EPA’s ‘environmental justice’ rule created unequal FOIA access
A conservative legal group,America First Legal (AFL),has challenged a 2022 environmental Protection Agency (EPA) rule that allows expedited Freedom of Details Act (FOIA) processing for requests citing an “environmental justice” (EJ) need. Founded by Stephen Miller, a former adviser to President Donald Trump, AFL argues that this rule creates unequal treatment by giving preferential access to certain requesters based on a subjective EJ standard, contradicting FOIA’s requirement for content-neutral handling of requests. Although the Trump administration dismantled many environmental justice initiatives via executive order, the FOIA rule remains active, enabling claimants to fast-track requests using the EJ justification. AFL has filed a FOIA request for data on how the EPA has applied the EJ exemption and a petition urging the EPA to repeal the rule and restore prior FOIA procedures. The EPA, under Administrator Lee Zeldin, defended dismantling Biden-era policies tied to environmental justice, labeling the concept a partisan buzzword misused to circumvent FOIA. AFL contends that the EJ-based expedited processing undermines FOIA’s “compelling need” standard and establishes an unfair, two-tier system, urging the EPA to close this loophole before further exploitation occurs.
‘Environmental justice’ EPA rule drives unequal FOIA treatment, conservative legal group says
EXCLUSIVE — A prominent conservative legal firm with close ties to the Trump administration took aim on Wednesday at a little-noticed Environmental Protection Agency rule from the Biden administration that it says created an improper, preferential fast-track for certain public records requests under the banner of “environmental justice.”
America First Legal, the firm founded by President Donald Trump senior adviser Stephen Miller, filed a major Freedom of Information Act request and a companion petition for rulemaking challenging the EPA’s 2022 decision to let requesters claim a so-called “environmental justice–related need” as a basis for expedited processing.
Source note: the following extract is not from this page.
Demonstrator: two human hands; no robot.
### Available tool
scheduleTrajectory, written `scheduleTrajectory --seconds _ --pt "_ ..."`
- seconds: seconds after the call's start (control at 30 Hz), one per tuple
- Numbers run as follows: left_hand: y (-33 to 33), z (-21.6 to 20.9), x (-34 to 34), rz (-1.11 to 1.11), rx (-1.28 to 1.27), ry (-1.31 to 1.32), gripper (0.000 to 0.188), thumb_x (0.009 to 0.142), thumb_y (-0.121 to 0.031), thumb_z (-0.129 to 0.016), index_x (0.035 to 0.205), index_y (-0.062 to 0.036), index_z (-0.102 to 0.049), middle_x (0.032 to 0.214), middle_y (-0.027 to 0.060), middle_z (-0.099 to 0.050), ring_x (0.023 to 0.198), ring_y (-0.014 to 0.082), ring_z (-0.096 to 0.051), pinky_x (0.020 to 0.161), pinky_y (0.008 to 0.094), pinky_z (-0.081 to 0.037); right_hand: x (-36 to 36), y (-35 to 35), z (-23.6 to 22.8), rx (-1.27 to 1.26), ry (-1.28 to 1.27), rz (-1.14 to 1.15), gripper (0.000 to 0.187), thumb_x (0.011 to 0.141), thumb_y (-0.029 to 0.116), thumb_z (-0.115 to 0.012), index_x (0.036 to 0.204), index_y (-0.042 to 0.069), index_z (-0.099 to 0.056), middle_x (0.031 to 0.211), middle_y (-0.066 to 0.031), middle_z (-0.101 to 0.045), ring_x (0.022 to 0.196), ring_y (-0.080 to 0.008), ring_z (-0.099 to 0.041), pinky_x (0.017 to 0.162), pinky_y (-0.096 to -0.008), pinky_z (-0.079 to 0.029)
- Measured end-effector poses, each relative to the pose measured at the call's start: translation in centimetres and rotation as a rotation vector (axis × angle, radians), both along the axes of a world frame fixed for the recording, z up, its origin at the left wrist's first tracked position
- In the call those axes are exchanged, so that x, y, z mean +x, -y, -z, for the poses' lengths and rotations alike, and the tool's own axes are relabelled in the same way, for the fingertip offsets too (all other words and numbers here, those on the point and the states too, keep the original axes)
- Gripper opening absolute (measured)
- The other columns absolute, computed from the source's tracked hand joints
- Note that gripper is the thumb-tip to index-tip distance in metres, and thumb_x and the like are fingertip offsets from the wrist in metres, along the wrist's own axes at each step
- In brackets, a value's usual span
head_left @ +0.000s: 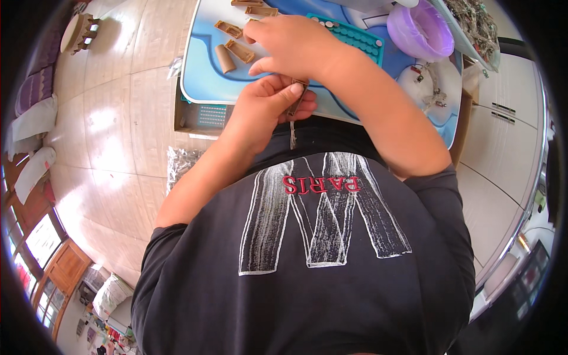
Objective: The person assembles small decorative holders by inserting metal components into brown cylindrical casings and securing them with small round discs. The person handles the components one at a time, repeatedly picking up parts from a tray and a purple bowl, inserting them into the casings, and placing the finished units on the table.
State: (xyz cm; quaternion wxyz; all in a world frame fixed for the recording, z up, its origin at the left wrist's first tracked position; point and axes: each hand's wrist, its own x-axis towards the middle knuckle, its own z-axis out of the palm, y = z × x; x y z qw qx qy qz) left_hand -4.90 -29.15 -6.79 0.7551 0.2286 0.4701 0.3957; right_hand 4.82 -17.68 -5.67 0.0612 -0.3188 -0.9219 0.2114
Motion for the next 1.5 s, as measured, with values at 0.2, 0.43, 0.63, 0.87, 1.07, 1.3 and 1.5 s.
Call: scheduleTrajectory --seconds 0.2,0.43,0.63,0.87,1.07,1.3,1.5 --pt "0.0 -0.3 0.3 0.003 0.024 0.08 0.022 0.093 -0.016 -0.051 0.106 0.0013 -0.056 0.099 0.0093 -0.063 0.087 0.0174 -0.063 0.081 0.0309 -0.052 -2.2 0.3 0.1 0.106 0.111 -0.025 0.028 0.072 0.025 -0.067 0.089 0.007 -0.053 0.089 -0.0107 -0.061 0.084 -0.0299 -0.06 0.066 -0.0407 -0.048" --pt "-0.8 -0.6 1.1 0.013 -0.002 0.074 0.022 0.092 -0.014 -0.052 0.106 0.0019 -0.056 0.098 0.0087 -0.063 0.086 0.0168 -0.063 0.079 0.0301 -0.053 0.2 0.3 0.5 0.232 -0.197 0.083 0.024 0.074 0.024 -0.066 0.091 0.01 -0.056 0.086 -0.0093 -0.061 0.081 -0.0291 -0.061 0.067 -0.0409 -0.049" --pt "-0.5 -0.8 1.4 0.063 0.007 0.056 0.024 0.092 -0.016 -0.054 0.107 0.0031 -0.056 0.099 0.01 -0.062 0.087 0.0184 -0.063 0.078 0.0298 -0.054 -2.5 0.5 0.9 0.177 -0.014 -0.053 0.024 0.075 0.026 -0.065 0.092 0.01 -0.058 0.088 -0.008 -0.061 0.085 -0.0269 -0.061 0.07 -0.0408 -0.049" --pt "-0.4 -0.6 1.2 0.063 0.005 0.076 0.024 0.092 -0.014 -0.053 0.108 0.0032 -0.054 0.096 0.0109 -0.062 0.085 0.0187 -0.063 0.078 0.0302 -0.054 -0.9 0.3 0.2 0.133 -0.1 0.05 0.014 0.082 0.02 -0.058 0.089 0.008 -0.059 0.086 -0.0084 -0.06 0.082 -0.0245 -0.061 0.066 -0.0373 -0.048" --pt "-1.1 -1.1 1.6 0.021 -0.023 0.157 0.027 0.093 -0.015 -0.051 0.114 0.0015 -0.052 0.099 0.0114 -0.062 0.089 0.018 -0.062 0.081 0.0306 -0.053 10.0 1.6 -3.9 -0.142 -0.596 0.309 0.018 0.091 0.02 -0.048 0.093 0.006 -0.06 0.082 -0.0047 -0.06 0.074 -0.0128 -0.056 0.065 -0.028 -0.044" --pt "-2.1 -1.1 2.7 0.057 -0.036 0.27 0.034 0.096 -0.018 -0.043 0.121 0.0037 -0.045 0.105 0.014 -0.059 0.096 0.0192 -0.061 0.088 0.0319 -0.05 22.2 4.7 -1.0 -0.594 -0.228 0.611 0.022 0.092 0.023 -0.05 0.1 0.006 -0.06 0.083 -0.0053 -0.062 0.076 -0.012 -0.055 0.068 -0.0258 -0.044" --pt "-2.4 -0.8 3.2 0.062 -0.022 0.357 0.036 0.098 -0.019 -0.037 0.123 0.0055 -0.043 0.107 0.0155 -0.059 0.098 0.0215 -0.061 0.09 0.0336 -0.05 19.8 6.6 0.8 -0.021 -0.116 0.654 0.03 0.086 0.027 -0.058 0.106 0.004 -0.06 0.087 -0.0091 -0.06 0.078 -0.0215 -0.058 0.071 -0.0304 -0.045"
The group says that carveout opened a political pathway to faster access to federal records, contradicting FOIA’s requirement that agencies handle requests in a content-neutral manner.
Trump signed an executive order on his first day back in office to rid agencies of diversity, equity, and inclusion programs, including any “environmental justice” offices and services. However, the FOIA rule remains on the books, meaning requesters can still claim an EJ-related need to secure expedited processing.
According to a now-defunct EPA webpage from 2021, the agency described environmental justice as “the fair treatment and meaningful involvement of all people regardless of race, color, [or] national origin.” It further explains that “[f]air treatment means no group of people should bear a disproportionate share of the negative environmental consequences resulting from industrial, governmental and commercial operations or policies.”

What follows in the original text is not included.